Create some visual separation—perhaps with a partition—between the active zones and the sleep zone, says

Jennifer L. Martin,

a professor of medicine at the University of California, Los Angeles. “If you don’t have that clear line between day and night, your brain enters the space not knowing what to expect,” she says.

Doctors say sleep is easier in a bedroom that is cool, dark and quiet. So order those blackout shades and the white noise machine.

If you have a restless co-sleeper, not only does Dr. Abbasi-Feinberg suggest investing in as big a bed as possible, she also recommends separate top sheets and covers. That way, your partner can “roll themselves into their sheets, not yours,” leaving you relatively undisturbed. Also your cute pandemic puppy shouldn’t sleep in bed with you, says Dr. Martin. A few studies have found that people who share a bed with their dogs move more, indicating more wake ups. Instead, consider a dog bed or crate in the bedroom, she says.

Don’t look at the clock

If you do wake up in the middle of the night, don’t look at the time. Looking can make you “start worrying, ‘I only have three more hours of sleep,’” says Dr.

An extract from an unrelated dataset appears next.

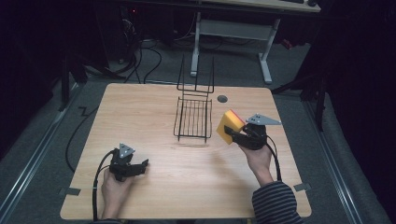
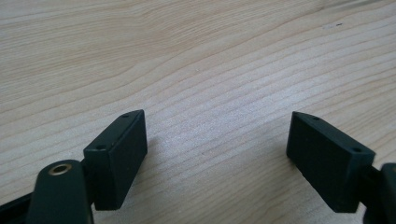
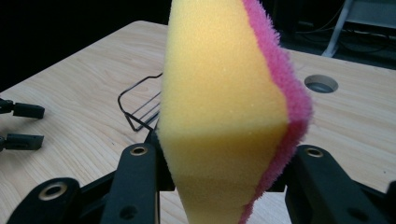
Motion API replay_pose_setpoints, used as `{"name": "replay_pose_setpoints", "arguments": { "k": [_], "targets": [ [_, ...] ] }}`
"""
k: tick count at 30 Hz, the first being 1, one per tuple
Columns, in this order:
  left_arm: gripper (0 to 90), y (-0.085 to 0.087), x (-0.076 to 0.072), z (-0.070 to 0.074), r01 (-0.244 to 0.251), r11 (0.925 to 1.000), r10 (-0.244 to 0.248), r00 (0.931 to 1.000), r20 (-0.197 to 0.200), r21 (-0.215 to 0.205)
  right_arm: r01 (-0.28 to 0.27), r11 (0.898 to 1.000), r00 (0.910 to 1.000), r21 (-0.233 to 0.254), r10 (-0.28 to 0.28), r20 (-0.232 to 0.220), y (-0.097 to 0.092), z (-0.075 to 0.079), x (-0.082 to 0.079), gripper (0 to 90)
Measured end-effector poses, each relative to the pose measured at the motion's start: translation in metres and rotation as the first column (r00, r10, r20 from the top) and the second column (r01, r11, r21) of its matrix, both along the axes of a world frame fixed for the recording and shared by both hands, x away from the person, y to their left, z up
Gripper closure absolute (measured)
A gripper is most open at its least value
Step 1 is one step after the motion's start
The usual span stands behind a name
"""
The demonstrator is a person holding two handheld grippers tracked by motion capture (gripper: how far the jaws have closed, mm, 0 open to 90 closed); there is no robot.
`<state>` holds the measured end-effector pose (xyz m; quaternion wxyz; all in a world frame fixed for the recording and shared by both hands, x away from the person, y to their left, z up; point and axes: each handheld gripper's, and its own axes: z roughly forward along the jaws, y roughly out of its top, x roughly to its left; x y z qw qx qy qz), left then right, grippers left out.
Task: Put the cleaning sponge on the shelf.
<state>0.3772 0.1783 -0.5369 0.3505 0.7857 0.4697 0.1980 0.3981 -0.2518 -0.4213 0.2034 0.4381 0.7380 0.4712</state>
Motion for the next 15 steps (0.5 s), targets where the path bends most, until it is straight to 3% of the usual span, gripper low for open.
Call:
{"name": "replay_pose_setpoints", "arguments": {
  "k": [15],
  "targets": [
    [20.9, 0.0, 0.0, 0.0, 0.0, 1.0, 0.0, 1.0, 0.0, -0.001, -0.031, 0.999, 0.9993, -0.019, 0.031, 0.02, 0.015, 0.013, 0.009, 59.5]
  ]
}}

Wickwire. “This just activates our brain.”

Instead, wait a few minutes to see if you fall back asleep, says Dr. Martin. But as soon as you find yourself becoming anxious or frustrated that you aren’t getting back to sleep, get out of bed, says M. Safwan Badr, professor and chair of the department of internal medicine at Wayne State University School of Medicine in Detroit. Resist the urge to do work, pay bills or clean the house, Dr. Badr says, since that kind of activity tells the brain that it is time to be awake. Don’t be productive, just keep the lights low and read a physical book or listen to soft music. Dr. Martin warns people against eating in the middle of the night since it can create a pattern and lead people to start becoming hungry in the wee hours.

Once you feel sleepy again, head back to bed. “The key word here is not to be in bed awake and struggling,” Dr. Badr says.

Try a two-week test

Everyone has an occasional bad night. But If you’re regularly having difficulty falling asleep at bedtime, Dr. Wickwire suggests a two-week test where you eliminate all activity from bed “cold turkey”—aside from sleep and sex. That means no Netflix. And no reading. He says patients often notice an improvement in their sleep.

And if you have trouble falling asleep or staying asleep more than three times a week for more than three months, that can be a clinical problem needing treatment, notes Dr. Martin. Then it’s time to schedule a visit with your doctor or a sleep medicine specialist.